• **WHAT THIS TASK INVOLVES**
Set down, word for word, each line from the top of the data through the line that has "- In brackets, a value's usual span"; omit every picture.

[[ EXERCISE MATERIALS, beginning ]]

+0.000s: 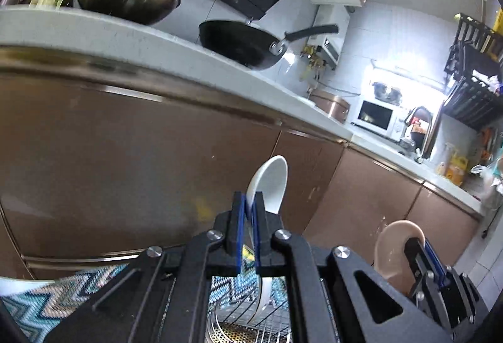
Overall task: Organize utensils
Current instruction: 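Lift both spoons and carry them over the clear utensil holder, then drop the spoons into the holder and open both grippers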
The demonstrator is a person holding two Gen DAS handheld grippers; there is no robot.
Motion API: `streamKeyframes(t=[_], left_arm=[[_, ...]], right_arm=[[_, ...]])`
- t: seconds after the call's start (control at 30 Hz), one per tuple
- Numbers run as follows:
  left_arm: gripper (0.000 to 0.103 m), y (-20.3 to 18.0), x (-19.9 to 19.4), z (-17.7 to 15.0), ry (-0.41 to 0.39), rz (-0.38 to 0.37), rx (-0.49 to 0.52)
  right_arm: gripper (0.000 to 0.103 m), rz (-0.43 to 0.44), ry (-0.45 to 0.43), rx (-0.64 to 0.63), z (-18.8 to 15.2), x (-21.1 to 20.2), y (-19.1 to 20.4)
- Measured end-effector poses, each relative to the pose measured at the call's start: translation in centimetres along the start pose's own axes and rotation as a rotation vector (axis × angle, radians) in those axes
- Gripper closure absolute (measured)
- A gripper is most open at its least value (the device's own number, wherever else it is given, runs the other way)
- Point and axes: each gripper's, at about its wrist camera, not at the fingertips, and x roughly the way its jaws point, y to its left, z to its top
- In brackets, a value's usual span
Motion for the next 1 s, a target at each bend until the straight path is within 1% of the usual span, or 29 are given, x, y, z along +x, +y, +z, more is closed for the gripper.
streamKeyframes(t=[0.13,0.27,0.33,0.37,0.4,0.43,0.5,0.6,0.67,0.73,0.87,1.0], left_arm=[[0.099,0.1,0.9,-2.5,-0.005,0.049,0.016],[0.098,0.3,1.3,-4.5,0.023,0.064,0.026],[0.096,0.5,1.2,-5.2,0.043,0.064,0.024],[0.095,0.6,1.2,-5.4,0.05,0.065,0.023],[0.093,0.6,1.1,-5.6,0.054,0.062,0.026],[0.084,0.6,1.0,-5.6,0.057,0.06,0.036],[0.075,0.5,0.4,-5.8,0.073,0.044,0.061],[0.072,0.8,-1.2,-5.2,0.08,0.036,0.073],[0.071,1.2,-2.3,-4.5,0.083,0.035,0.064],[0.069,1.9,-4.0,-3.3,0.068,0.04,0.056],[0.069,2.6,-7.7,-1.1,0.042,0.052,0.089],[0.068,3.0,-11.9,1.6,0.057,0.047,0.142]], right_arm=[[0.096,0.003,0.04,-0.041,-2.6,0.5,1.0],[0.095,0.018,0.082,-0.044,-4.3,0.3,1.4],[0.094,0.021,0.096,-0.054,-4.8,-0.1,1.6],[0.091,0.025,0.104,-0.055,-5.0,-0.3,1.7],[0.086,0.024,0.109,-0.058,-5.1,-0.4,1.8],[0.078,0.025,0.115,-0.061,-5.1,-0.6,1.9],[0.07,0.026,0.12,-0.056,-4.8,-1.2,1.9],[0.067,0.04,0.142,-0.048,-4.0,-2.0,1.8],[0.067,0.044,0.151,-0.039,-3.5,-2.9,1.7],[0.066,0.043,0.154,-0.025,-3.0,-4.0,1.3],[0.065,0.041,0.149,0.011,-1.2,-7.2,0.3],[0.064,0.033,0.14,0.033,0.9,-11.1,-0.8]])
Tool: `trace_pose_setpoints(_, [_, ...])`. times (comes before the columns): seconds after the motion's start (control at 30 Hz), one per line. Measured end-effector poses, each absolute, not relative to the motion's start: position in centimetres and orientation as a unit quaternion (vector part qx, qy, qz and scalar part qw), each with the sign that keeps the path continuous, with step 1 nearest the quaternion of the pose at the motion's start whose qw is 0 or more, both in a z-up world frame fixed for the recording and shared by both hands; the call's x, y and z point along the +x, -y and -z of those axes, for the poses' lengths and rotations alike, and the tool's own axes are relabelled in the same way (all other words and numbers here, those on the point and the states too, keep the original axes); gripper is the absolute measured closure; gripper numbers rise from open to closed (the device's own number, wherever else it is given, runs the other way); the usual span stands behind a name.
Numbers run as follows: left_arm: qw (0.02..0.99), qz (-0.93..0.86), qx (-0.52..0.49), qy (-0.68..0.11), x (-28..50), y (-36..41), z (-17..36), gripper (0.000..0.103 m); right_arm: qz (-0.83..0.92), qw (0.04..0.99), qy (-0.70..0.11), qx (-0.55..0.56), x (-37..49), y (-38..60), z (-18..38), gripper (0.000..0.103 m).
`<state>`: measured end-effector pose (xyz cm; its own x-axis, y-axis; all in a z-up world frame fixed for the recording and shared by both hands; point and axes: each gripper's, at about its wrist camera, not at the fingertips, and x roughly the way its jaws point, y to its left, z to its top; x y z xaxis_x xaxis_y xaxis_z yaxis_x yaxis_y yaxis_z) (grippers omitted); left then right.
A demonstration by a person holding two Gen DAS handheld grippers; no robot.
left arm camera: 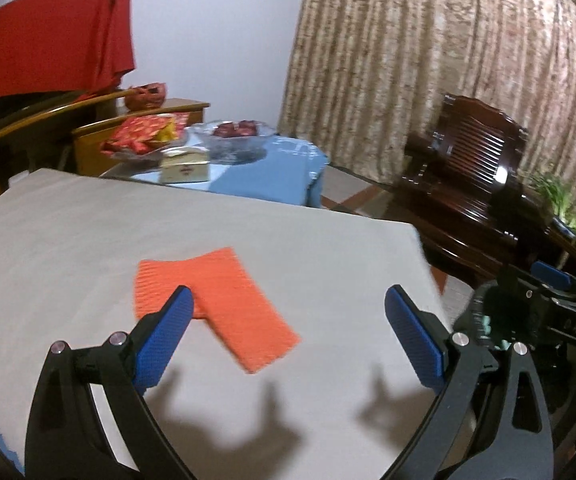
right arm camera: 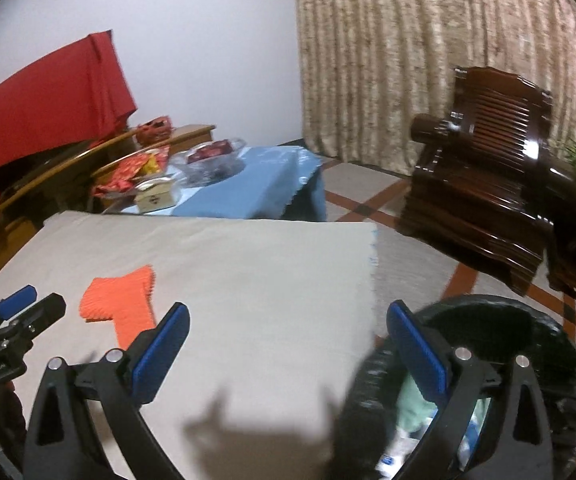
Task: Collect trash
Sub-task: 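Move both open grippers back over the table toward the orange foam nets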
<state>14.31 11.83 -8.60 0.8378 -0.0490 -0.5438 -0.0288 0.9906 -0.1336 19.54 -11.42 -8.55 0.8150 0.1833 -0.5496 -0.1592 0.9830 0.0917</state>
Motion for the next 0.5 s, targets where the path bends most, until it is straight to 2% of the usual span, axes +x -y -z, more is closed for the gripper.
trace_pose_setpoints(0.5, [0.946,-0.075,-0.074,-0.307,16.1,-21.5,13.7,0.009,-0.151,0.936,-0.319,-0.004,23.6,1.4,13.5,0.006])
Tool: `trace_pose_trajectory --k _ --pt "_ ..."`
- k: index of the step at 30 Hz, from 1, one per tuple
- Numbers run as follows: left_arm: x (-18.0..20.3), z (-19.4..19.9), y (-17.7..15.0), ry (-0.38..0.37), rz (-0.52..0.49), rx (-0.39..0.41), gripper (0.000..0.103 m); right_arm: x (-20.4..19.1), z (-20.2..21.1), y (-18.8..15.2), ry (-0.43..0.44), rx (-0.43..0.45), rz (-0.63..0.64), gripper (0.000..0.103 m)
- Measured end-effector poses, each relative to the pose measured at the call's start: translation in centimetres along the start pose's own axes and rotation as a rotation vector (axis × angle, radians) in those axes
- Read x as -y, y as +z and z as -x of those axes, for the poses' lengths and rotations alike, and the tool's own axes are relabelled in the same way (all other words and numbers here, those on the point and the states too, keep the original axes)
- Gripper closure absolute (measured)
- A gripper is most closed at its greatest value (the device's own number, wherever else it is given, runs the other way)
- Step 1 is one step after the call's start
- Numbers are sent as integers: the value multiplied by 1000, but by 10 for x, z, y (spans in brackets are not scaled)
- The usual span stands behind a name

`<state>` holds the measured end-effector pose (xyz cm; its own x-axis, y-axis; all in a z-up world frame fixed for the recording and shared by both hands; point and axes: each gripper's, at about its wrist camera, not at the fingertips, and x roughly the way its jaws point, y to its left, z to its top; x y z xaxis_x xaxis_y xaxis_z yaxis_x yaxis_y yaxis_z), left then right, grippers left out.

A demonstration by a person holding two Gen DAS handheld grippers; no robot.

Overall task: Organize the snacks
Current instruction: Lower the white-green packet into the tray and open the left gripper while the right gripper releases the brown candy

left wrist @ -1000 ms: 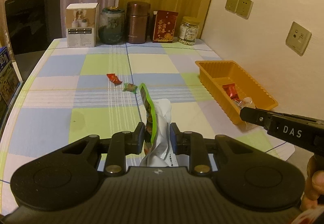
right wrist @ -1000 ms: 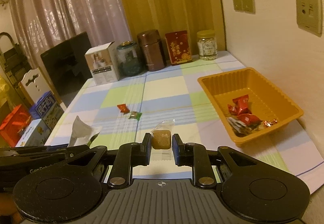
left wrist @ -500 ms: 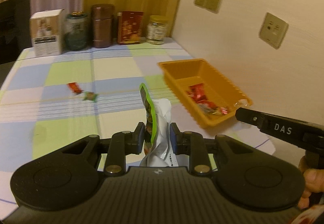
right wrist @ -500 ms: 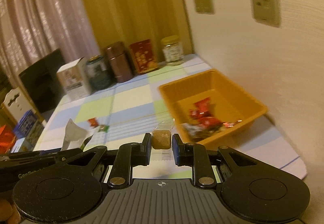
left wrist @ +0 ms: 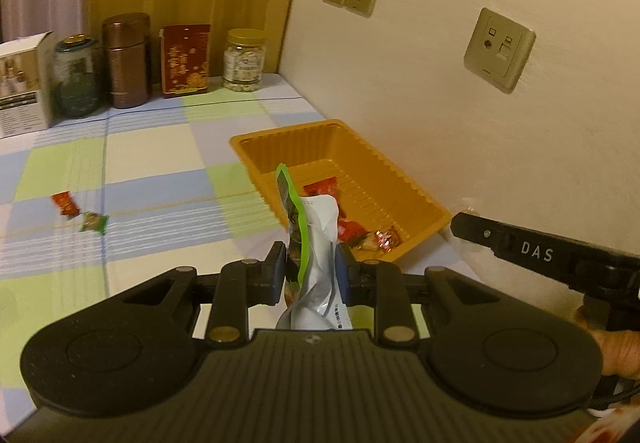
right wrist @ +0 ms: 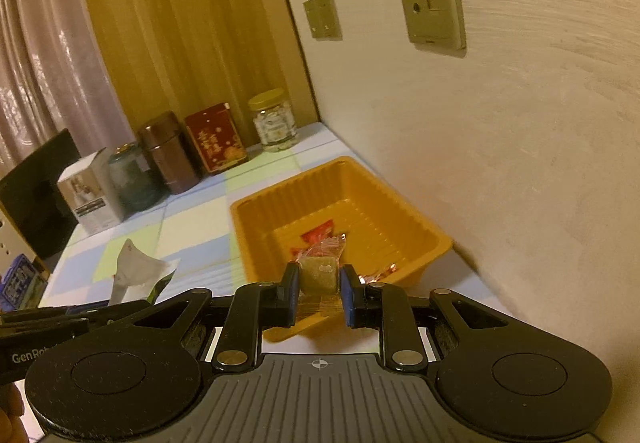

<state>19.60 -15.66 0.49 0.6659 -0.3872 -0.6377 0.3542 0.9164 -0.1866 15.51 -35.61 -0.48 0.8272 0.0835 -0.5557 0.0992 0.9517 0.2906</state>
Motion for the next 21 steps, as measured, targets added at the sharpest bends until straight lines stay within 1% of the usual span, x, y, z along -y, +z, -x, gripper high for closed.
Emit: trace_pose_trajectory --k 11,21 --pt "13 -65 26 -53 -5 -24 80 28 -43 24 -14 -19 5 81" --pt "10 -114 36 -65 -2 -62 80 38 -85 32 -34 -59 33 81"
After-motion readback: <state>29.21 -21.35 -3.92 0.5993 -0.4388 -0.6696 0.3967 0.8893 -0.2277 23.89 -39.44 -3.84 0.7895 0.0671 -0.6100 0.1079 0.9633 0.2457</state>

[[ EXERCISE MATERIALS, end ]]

• **RESPONSE BELOW**
+0.000s: 
Overall task: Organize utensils
Current instruction: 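Lift both spoons and carry them over the clear utensil holder, then drop the spoons into the holder and open both grippers
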The demonstrator is a person holding two Gen DAS handheld grippers; there is no robot.
Motion API: `streamKeyframes(t=[_], left_arm=[[_, ...]], right_arm=[[_, ...]])`
- t: seconds after the call's start (control at 30 Hz), one per tuple
- Numbers run as follows:
  left_arm: gripper (0.000 to 0.103 m), y (-20.3 to 18.0), x (-19.9 to 19.4), z (-17.7 to 15.0), ry (-0.41 to 0.39), rz (-0.38 to 0.37), rx (-0.49 to 0.52)
  right_arm: gripper (0.000 to 0.103 m), rz (-0.43 to 0.44), ry (-0.45 to 0.43), rx (-0.64 to 0.63), z (-18.8 to 15.2), x (-21.1 to 20.2), y (-19.1 to 20.4)
- Measured end-effector poses, each relative to the pose measured at the call's start: translation in centimetres along the start pose's own axes and rotation as a rotation vector (axis × angle, radians) in those axes
- Gripper closure absolute (measured)
- A gripper is most open at its least value (the device's own number, wherever else it is given, runs the other way)
- Point and axes: each gripper's, at about its wrist camera, not at the fingertips, and x roughly the way its jaws point, y to its left, z to its top
- In brackets, a value's usual span

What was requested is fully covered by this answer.